Exercise
Every line containing the string "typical" should be returned from the records.

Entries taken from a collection
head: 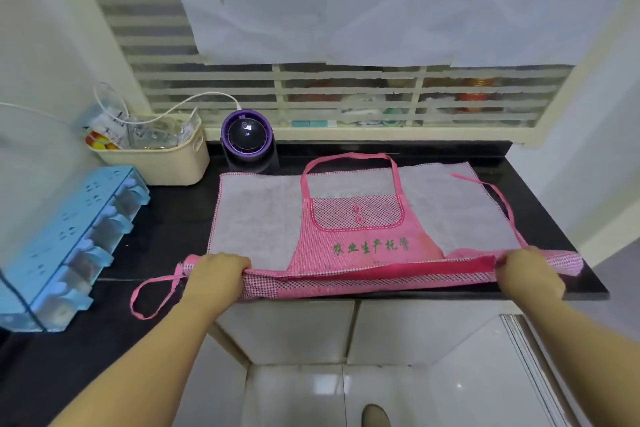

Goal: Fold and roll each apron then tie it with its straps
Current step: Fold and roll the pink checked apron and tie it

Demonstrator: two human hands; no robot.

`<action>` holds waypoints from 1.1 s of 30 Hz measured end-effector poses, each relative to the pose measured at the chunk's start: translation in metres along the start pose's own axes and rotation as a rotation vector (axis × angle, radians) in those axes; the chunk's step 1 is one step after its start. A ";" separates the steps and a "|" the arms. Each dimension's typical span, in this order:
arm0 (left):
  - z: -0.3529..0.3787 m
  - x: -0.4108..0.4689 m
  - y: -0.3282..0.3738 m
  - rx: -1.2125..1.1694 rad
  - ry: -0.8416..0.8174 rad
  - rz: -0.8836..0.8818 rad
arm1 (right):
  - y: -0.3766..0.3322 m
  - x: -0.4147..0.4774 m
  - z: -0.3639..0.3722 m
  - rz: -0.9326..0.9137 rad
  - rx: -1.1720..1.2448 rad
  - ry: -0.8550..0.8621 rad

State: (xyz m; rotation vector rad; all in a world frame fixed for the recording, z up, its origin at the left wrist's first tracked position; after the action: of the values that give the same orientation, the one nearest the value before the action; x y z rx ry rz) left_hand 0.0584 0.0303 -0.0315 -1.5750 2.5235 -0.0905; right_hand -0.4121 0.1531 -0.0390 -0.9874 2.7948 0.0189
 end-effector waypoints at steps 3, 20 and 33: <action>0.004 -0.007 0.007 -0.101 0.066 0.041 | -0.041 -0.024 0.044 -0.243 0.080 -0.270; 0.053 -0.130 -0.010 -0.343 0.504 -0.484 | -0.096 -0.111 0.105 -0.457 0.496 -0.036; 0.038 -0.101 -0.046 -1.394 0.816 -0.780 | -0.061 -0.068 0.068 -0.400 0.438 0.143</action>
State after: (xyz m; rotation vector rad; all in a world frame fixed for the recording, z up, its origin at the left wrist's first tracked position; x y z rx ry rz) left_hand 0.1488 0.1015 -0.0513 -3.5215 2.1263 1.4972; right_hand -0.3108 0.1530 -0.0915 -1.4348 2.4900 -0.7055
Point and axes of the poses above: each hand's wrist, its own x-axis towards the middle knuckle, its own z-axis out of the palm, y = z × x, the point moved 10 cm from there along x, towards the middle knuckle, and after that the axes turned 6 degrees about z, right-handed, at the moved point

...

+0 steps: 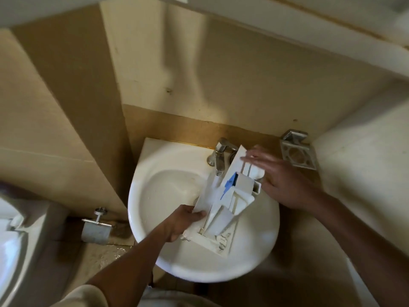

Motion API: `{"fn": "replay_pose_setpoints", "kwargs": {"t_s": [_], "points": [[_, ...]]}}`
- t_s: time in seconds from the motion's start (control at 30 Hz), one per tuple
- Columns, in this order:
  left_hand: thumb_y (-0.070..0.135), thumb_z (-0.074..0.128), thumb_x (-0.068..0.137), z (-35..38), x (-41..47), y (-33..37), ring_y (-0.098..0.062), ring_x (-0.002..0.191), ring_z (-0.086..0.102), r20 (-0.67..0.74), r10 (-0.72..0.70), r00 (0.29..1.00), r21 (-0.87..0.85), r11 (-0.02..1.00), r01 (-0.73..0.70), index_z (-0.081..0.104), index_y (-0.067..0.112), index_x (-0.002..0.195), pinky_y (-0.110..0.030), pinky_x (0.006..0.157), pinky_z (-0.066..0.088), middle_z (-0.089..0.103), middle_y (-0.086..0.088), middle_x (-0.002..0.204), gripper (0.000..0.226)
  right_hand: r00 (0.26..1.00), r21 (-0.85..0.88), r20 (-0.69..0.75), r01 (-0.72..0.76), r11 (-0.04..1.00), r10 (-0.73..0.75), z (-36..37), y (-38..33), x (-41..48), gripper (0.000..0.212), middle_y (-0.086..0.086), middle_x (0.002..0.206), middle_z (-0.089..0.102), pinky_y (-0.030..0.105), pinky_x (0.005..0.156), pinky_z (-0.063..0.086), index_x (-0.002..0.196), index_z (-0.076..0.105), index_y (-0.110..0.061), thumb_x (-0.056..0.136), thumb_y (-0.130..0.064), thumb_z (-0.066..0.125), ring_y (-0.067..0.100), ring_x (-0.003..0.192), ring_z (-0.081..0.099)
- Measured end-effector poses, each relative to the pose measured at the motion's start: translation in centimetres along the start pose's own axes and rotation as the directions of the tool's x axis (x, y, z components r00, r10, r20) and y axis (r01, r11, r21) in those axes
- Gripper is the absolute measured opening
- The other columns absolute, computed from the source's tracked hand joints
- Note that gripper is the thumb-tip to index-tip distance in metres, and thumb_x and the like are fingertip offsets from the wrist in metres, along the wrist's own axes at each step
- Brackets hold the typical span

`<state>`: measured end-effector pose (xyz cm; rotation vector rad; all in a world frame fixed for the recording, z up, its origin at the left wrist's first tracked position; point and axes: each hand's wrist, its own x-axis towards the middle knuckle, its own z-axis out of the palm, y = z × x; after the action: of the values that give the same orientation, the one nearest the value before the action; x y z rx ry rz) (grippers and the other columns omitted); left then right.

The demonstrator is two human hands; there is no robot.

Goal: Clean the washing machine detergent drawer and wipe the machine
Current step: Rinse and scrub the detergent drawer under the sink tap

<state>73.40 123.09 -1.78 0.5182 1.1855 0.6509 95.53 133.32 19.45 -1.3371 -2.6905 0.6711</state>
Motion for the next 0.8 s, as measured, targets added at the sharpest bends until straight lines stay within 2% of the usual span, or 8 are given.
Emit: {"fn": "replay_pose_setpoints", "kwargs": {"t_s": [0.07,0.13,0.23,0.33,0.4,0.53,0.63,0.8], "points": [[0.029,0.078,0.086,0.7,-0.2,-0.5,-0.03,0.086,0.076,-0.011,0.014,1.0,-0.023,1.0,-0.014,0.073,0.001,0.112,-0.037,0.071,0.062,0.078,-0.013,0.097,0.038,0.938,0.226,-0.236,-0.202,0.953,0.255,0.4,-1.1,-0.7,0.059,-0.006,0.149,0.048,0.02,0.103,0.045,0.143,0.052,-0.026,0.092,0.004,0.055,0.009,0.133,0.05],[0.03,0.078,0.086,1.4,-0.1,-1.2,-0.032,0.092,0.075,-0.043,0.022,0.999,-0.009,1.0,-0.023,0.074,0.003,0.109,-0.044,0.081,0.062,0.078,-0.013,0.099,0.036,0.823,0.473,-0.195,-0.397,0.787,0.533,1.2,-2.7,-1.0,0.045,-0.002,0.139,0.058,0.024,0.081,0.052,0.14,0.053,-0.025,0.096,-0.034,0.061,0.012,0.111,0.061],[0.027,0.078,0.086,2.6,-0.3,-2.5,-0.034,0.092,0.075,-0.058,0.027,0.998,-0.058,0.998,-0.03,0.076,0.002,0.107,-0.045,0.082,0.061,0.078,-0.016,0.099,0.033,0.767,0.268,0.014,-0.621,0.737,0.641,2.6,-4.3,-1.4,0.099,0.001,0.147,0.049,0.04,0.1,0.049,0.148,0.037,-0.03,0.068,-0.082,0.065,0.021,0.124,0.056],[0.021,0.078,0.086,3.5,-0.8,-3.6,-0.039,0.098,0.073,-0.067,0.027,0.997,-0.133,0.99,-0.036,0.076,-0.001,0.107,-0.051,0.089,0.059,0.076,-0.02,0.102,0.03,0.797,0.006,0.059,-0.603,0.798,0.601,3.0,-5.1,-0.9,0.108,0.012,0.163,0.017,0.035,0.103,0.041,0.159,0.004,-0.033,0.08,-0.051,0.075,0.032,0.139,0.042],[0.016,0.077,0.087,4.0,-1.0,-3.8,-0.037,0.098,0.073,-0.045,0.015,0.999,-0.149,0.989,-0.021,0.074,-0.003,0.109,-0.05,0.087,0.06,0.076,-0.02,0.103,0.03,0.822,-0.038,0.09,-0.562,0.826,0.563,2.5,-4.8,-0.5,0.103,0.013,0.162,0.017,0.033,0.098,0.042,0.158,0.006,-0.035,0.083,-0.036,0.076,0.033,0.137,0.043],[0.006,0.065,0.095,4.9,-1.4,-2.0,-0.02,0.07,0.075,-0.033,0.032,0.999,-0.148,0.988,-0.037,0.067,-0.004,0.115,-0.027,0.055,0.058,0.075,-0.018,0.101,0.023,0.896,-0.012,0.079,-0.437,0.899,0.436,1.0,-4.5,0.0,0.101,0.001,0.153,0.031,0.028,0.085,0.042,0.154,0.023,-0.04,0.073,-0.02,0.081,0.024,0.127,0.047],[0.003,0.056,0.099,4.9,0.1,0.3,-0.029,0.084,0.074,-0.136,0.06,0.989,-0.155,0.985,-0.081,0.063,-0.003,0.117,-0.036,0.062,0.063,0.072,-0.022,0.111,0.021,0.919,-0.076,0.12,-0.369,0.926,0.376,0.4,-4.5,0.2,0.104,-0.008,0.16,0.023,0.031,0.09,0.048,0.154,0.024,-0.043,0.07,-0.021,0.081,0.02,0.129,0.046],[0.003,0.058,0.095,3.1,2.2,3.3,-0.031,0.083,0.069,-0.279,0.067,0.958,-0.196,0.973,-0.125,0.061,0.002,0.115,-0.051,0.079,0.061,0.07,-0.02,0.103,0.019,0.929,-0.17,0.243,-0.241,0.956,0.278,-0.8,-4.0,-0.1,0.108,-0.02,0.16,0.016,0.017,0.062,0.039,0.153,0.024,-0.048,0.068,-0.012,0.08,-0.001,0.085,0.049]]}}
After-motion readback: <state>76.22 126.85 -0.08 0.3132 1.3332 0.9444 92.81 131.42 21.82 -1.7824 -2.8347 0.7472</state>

Expected output
`<action>` holds waypoints from 1.1 s of 30 Hz measured end-effector poses, each relative to the pose measured at the chunk's start: translation in metres along the start pose's own axes and rotation as a rotation vector (axis × angle, radians) in those axes; the chunk's step 1 is one step after its start. A ";" separates the steps and a "|" the arms. Each dimension's typical span, in this order:
- Brackets hold the typical span

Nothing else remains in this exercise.